Task directions: Your task is to copy each line of the material that holds the word "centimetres".

Exercise data:
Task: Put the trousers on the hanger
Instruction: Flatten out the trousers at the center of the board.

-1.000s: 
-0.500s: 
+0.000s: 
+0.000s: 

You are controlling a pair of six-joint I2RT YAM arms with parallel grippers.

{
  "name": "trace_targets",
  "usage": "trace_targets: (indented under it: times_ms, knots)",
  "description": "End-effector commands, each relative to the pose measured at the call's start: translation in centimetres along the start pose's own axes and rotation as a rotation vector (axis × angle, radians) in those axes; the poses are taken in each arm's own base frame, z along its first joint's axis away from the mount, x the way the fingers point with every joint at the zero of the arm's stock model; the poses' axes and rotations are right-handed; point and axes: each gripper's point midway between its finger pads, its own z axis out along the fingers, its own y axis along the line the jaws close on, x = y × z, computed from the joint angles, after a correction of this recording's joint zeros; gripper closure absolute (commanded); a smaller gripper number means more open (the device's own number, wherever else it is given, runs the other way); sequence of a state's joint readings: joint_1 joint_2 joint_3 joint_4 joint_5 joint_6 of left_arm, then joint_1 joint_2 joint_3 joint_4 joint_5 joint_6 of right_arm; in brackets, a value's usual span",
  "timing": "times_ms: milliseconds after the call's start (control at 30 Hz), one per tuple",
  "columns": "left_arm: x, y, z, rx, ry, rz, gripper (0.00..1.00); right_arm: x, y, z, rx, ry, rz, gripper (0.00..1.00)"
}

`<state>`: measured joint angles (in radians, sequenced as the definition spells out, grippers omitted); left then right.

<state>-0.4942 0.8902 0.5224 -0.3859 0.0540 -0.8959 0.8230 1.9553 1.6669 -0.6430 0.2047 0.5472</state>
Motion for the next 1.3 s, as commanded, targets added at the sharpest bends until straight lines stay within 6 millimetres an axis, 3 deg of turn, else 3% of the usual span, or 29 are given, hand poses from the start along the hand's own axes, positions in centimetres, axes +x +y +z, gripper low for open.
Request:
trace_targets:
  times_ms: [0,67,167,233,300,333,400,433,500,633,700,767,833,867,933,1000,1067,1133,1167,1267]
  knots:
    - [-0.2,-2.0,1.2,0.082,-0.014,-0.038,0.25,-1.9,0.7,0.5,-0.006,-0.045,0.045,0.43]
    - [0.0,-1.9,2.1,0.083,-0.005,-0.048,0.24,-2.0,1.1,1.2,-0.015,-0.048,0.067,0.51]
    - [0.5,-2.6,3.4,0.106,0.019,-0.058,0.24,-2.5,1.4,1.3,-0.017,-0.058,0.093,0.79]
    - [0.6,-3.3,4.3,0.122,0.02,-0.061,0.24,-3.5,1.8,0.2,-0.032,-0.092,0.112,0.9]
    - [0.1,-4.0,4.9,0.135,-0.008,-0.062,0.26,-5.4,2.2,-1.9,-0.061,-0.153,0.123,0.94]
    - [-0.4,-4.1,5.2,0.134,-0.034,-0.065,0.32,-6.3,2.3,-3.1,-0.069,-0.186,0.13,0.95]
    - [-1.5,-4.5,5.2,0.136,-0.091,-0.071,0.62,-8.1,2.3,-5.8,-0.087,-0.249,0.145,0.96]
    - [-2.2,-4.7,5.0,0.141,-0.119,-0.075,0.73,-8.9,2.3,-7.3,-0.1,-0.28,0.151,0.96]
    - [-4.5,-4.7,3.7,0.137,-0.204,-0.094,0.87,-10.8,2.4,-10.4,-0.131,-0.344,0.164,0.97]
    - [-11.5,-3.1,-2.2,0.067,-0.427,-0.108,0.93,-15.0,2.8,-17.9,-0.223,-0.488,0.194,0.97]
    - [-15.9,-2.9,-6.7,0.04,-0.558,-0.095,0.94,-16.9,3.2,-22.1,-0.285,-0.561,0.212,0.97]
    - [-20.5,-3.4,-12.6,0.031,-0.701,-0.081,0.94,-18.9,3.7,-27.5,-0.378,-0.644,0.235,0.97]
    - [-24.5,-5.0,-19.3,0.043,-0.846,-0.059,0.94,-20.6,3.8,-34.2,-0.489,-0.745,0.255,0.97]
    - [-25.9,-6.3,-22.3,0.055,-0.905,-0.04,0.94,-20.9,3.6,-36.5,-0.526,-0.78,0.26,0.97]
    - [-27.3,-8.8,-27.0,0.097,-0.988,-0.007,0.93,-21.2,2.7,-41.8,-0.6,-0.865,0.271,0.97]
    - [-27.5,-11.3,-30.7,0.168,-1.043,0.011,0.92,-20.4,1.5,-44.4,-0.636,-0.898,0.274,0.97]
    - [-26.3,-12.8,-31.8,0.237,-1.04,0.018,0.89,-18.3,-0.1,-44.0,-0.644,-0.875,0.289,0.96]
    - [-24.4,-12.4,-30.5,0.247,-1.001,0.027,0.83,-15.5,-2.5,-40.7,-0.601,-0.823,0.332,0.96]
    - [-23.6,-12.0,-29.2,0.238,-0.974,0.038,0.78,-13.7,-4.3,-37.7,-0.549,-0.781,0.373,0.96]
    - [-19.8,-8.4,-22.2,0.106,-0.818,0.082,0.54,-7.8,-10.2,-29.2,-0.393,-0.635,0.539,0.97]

Solution to this task:
  "description": "End-effector commands, each relative to the pose measured at the call's start: translation in centimetres along the start pose's own axes and rotation as a rotation vector (axis × angle, radians) in those axes; the poses are taken in each arm's own base frame, z along its first joint's axis away from the mount, x the way the fingers point with every joint at the zero of the arm's stock model; the poses' axes and rotations are right-handed; point and axes: each gripper's point midway between its finger pads, its own z axis out along the fingers, its own y axis along the line the jaws close on, x = y × z, computed from the joint angles, after a correction of this recording's joint zeros; gripper closure absolute (commanded); a smaller gripper number means more open (the device's own number, wherever else it is given, runs the other way); sequence of a state's joint readings: joint_1 joint_2 joint_3 joint_4 joint_5 joint_6 of left_arm, then joint_1 joint_2 joint_3 joint_4 joint_5 joint_6 of right_arm; in brackets, a value's usual span",
Motion for the next 1.3 s, as commanded, targets added at the sharpest bends until straight lines stay within 6 millimetres an axis, 3 deg of turn, else 3% of the usual span, or 29 are given, hand poses from the start along the hand's own axes, positions in centimetres, axes +x +y +z, gripper low for open.

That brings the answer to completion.